Prompt: The answer must be every record below, reproduced exactly.
====
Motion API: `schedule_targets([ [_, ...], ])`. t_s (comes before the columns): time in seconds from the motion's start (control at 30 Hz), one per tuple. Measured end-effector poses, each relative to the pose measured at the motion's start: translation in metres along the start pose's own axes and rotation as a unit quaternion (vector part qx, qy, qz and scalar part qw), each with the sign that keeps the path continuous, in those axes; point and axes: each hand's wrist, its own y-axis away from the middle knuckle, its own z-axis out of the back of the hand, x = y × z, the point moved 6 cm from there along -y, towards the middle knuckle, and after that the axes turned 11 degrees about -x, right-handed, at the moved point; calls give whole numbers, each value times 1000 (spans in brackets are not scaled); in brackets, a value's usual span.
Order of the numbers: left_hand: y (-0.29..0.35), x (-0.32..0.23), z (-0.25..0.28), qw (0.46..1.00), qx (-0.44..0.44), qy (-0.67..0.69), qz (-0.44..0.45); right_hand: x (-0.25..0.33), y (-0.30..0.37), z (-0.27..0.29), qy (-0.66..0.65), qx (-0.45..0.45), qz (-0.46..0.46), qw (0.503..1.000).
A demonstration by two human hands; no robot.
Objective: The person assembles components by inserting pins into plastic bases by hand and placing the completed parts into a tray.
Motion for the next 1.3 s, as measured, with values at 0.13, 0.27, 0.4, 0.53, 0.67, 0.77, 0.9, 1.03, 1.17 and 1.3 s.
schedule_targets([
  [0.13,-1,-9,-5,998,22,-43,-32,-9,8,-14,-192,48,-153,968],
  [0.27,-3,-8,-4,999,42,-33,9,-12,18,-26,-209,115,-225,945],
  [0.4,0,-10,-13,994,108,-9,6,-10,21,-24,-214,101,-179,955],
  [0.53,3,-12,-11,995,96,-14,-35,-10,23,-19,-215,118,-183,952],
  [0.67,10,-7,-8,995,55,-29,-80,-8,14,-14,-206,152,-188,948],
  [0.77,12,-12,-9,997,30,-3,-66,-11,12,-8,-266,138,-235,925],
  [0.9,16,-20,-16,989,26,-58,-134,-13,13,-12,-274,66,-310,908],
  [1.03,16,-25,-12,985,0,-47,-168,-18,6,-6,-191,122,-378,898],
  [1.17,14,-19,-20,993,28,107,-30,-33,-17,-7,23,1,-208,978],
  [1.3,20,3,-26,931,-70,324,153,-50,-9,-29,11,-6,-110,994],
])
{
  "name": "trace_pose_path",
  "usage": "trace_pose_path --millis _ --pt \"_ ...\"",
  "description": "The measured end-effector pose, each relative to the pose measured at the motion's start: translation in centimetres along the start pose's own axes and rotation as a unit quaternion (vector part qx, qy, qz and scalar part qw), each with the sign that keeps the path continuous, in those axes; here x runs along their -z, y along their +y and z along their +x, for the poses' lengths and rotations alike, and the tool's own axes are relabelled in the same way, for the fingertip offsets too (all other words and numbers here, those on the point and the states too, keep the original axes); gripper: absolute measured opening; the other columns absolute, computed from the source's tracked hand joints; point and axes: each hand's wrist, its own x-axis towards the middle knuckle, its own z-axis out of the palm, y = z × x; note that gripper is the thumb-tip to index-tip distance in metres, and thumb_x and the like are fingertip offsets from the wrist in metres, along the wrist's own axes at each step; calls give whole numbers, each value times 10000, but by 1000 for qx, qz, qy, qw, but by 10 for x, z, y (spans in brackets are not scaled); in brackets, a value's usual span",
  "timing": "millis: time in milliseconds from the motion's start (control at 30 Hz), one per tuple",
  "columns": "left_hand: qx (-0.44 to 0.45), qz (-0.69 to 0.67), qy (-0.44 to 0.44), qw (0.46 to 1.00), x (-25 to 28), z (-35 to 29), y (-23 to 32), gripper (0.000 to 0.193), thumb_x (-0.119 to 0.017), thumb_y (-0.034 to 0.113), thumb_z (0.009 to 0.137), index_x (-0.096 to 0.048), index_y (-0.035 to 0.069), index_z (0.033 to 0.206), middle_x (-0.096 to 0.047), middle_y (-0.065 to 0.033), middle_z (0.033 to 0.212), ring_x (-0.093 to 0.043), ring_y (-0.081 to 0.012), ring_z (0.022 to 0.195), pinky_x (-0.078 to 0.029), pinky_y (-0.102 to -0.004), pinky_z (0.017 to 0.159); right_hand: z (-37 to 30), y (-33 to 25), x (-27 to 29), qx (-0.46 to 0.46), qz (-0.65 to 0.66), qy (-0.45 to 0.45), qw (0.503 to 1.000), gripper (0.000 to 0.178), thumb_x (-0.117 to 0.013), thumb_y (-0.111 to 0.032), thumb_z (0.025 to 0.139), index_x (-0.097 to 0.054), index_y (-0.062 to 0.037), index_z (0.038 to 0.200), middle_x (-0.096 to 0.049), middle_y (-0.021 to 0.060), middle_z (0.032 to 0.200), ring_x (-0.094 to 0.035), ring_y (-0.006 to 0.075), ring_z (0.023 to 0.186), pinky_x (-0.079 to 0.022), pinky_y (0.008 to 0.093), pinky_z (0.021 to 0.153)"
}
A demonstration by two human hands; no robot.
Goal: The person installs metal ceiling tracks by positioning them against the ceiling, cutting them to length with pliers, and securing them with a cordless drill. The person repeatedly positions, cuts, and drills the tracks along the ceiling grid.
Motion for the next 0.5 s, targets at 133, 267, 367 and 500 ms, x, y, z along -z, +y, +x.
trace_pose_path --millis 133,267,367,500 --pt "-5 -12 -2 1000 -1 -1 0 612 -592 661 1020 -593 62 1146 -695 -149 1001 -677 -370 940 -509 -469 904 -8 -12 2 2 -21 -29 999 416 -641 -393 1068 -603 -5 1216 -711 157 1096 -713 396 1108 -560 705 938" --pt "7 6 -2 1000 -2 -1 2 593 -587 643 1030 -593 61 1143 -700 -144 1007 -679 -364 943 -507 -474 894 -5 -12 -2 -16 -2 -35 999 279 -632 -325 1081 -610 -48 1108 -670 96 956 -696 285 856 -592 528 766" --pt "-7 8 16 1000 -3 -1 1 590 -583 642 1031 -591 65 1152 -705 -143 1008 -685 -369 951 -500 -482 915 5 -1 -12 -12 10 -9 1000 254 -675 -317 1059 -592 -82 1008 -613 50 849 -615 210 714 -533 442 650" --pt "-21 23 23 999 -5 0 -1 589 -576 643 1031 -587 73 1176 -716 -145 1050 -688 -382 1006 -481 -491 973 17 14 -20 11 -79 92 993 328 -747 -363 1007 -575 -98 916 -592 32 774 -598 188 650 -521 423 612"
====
Solution to this task:
Motion API: `schedule_targets([ [_, ...], ])`. t_s (comes before the columns): time in seconds from the motion's start (control at 30 Hz), one per tuple. Measured end-effector poses, each relative to the pose measured at the motion's start: translation in metres along the start pose's own axes and rotation as a unit quaternion (vector part qx, qy, qz and scalar part qw), each with the sign that keeps the path continuous, in those axes; point and axes: each hand's wrist, its own y-axis away from the middle knuckle, its own z-axis out of the back of the hand, x = y × z, the point moved 6 cm from there along -y, towards the middle knuckle, and after that the axes turned 11 degrees about -x, right-handed, at the moved point; calls give whole numbers, each value times 1000 (spans in brackets are not scaled); in brackets, a value's usual span.
Order of the numbers: left_hand: y (-0.29..0.35), x (-0.32..0.23), z (-0.25..0.28), qw (0.46..1.00), qx (-0.44..0.44), qy (-0.67..0.69), qz (-0.44..0.45); right_hand: x (-0.25..0.33), y (-0.30..0.37), z (-0.27..0.29), qy (-0.66..0.65), qx (-0.45..0.45), qz (-0.46..0.46), qw (0.503..1.000).
A demonstration by two human hands; no robot.
Objective: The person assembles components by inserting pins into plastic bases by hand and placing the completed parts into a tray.
Motion for the next 1.3 s, as measured, with values at 0.13, 0.27, 0.4, 0.53, 0.67, 0.77, 0.9, 1.03, 1.17 and 1.3 s.
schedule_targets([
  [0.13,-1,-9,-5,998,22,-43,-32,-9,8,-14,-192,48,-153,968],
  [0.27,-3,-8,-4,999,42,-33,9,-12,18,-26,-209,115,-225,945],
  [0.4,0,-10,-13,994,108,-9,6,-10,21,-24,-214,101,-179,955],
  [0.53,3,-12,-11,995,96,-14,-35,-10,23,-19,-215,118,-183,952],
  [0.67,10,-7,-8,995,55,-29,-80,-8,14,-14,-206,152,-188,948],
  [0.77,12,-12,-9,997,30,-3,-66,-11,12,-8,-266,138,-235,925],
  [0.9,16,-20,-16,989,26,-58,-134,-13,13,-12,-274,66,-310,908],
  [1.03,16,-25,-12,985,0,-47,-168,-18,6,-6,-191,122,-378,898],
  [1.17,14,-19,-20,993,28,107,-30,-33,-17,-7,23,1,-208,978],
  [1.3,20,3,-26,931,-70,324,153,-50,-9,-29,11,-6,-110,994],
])
{
  "name": "trace_pose_path",
  "usage": "trace_pose_path --millis _ --pt \"_ ...\"",
  "description": "The measured end-effector pose, each relative to the pose measured at the motion's start: translation in centimetres along the start pose's own axes and rotation as a unit quaternion (vector part qx, qy, qz and scalar part qw), each with the sign that keeps the path continuous, in those axes; here x runs along their -z, y along their +y and z along their +x, for the poses' lengths and rotations alike, and the tool's own axes are relabelled in the same way, for the fingertip offsets too (all other words and numbers here, those on the point and the states too, keep the original axes); gripper: absolute measured opening; the other columns absolute, computed from the source's tracked hand joints; point and axes: each hand's wrist, its own x-axis towards the middle knuckle, its own z-axis out of the palm, y = z × x; note that gripper is the thumb-tip to index-tip distance in metres, and thumb_x and the like are fingertip offsets from the wrist in metres, along the wrist's own axes at each step; calls give whole numbers, each value times 10000, but by 1000 for qx, qz, qy, qw, but by 10 for x, z, y (spans in brackets are not scaled); in brackets, a value's usual span",
  "timing": "millis: time in milliseconds from the motion's start (control at 30 Hz), one per tuple",
  "columns": "left_hand: qx (-0.44 to 0.45), qz (-0.69 to 0.67), qy (-0.44 to 0.44), qw (0.46 to 1.00), x (-25 to 28), z (-35 to 29), y (-23 to 32), gripper (0.000 to 0.193), thumb_x (-0.119 to 0.017), thumb_y (-0.034 to 0.113), thumb_z (0.009 to 0.137), index_x (-0.096 to 0.048), index_y (-0.035 to 0.069), index_z (0.033 to 0.206), middle_x (-0.096 to 0.047), middle_y (-0.065 to 0.033), middle_z (0.033 to 0.212), ring_x (-0.093 to 0.043), ring_y (-0.081 to 0.012), ring_z (0.022 to 0.195), pinky_x (-0.078 to 0.029), pinky_y (-0.102 to -0.004), pinky_z (0.017 to 0.159); right_hand: z (-37 to 30), y (-33 to 25), x (-27 to 29), qx (-0.46 to 0.46), qz (-0.65 to 0.66), qy (-0.45 to 0.45), qw (0.503 to 1.000), gripper (0.000 to 0.178), thumb_x (-0.117 to 0.013), thumb_y (-0.111 to 0.032), thumb_z (0.025 to 0.139), index_x (-0.097 to 0.054), index_y (-0.062 to 0.037), index_z (0.038 to 0.200), middle_x (-0.096 to 0.049), middle_y (-0.021 to 0.060), middle_z (0.032 to 0.200), ring_x (-0.094 to 0.035), ring_y (-0.006 to 0.075), ring_z (0.023 to 0.186), pinky_x (-0.079 to 0.022), pinky_y (0.008 to 0.093), pinky_z (0.021 to 0.153)"
}
A demonstration by two human hands; no robot.
Goal: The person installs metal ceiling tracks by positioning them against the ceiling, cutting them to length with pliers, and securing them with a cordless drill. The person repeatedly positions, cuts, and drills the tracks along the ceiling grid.
Motion for the next 0.5 s, targets at 133, 267, 367 and 500 ms, x, y, z along -z, +y, +x.
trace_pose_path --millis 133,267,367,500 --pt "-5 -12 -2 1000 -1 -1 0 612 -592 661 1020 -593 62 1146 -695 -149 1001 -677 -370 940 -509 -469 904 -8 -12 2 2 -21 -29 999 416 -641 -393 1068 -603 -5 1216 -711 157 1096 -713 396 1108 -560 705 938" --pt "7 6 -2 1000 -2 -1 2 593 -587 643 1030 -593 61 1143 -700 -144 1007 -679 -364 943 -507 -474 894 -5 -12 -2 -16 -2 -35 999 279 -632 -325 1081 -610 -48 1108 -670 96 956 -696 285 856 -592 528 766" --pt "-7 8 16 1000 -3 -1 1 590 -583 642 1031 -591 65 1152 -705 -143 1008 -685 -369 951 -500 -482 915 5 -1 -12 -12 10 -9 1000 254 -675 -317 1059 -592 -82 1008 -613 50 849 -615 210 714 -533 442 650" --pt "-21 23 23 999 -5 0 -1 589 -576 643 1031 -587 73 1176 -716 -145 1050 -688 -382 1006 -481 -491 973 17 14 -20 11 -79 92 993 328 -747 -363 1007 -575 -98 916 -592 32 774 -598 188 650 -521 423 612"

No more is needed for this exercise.